[Action item]
With pictures omitted, restate the data word for word.

Segment Start: Recorded data

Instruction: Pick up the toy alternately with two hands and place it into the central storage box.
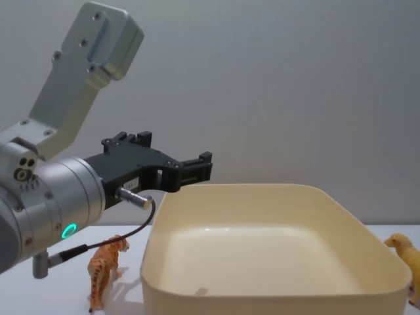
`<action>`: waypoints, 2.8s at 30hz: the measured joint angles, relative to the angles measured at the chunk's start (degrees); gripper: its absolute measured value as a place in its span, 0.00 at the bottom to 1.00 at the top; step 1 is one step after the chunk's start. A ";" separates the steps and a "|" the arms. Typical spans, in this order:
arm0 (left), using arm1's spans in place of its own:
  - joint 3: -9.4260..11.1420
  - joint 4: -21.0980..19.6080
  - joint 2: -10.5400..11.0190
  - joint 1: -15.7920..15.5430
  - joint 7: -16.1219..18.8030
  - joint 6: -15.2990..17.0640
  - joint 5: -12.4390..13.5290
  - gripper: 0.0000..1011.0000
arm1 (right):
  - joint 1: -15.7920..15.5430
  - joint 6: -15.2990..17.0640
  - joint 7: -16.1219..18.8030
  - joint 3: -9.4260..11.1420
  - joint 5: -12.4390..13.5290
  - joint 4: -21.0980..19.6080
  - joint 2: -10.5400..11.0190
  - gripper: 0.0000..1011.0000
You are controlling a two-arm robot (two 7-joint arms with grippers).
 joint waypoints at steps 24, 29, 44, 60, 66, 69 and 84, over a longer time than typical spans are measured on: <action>0.00 0.00 0.00 0.00 0.00 0.00 0.00 0.99 | 0.25 -5.70 -3.85 0.08 0.66 -2.73 -1.62 0.27; 0.00 0.00 0.00 0.00 0.00 0.00 0.00 0.99 | 1.07 -7.13 -3.16 0.09 0.59 -3.87 -2.04 0.27; 0.00 0.00 0.00 0.00 0.00 0.00 0.00 0.99 | 4.87 -7.91 4.20 -0.75 1.16 -6.14 -3.67 0.27; 0.00 0.00 0.00 0.00 0.00 0.00 0.00 0.99 | 12.21 -2.17 16.15 -3.93 0.42 -2.46 -7.92 0.32; 0.00 0.00 0.00 0.00 0.00 0.00 0.00 0.99 | 16.21 1.10 20.76 -5.59 -0.86 1.64 -10.39 0.49; 0.00 0.00 0.01 0.00 0.00 0.00 0.00 0.99 | 17.87 2.06 22.20 -6.27 -1.35 3.58 -11.41 0.57; 0.00 0.00 0.00 0.00 0.00 0.00 0.00 0.99 | 20.89 4.44 25.31 -7.34 -2.36 6.49 -12.84 0.99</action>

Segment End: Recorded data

[Answer for the task]
Instruction: Pick up the toy alternately with two hands and place it into the central storage box.
`<action>`: waypoints, 2.8s at 30hz: the measured joint angles, relative to the angles measured at the chunk's start (degrees); gripper: its absolute measured value as a place in its span, 0.00 at the bottom to 1.00 at the top; step 1 is one step after the chunk's start. A ";" separates the steps and a "|" the arms. Typical spans, in this order:
arm0 (left), using arm1's spans in place of its own:
  - joint 3: -9.4260..11.1420
  - joint 4: -21.0980..19.6080
  - joint 2: -10.5400..11.0190
  - joint 1: -15.7920..15.5430
  - joint 7: -16.1219..18.8030
  - joint 6: -15.2990..17.0640
  - joint 5: -12.4390..13.5290
  - gripper: 0.0000..1011.0000
arm1 (right):
  - joint 1: -15.7920..15.5430
  - joint 6: -15.2990..17.0640
  - joint 7: -16.1219..18.8030
  - joint 3: -9.4260..11.1420
  - joint 5: -12.4390..13.5290
  - joint 4: -21.0980..19.6080
  - joint 2: -10.5400..11.0190
  - gripper: 0.0000..1011.0000
You are controlling a two-arm robot (two 7-joint arms with grippers).
 joint waypoints at steps 24, 29, 44, 60, 66, 69 and 84, over a longer time than typical spans are measured on: <action>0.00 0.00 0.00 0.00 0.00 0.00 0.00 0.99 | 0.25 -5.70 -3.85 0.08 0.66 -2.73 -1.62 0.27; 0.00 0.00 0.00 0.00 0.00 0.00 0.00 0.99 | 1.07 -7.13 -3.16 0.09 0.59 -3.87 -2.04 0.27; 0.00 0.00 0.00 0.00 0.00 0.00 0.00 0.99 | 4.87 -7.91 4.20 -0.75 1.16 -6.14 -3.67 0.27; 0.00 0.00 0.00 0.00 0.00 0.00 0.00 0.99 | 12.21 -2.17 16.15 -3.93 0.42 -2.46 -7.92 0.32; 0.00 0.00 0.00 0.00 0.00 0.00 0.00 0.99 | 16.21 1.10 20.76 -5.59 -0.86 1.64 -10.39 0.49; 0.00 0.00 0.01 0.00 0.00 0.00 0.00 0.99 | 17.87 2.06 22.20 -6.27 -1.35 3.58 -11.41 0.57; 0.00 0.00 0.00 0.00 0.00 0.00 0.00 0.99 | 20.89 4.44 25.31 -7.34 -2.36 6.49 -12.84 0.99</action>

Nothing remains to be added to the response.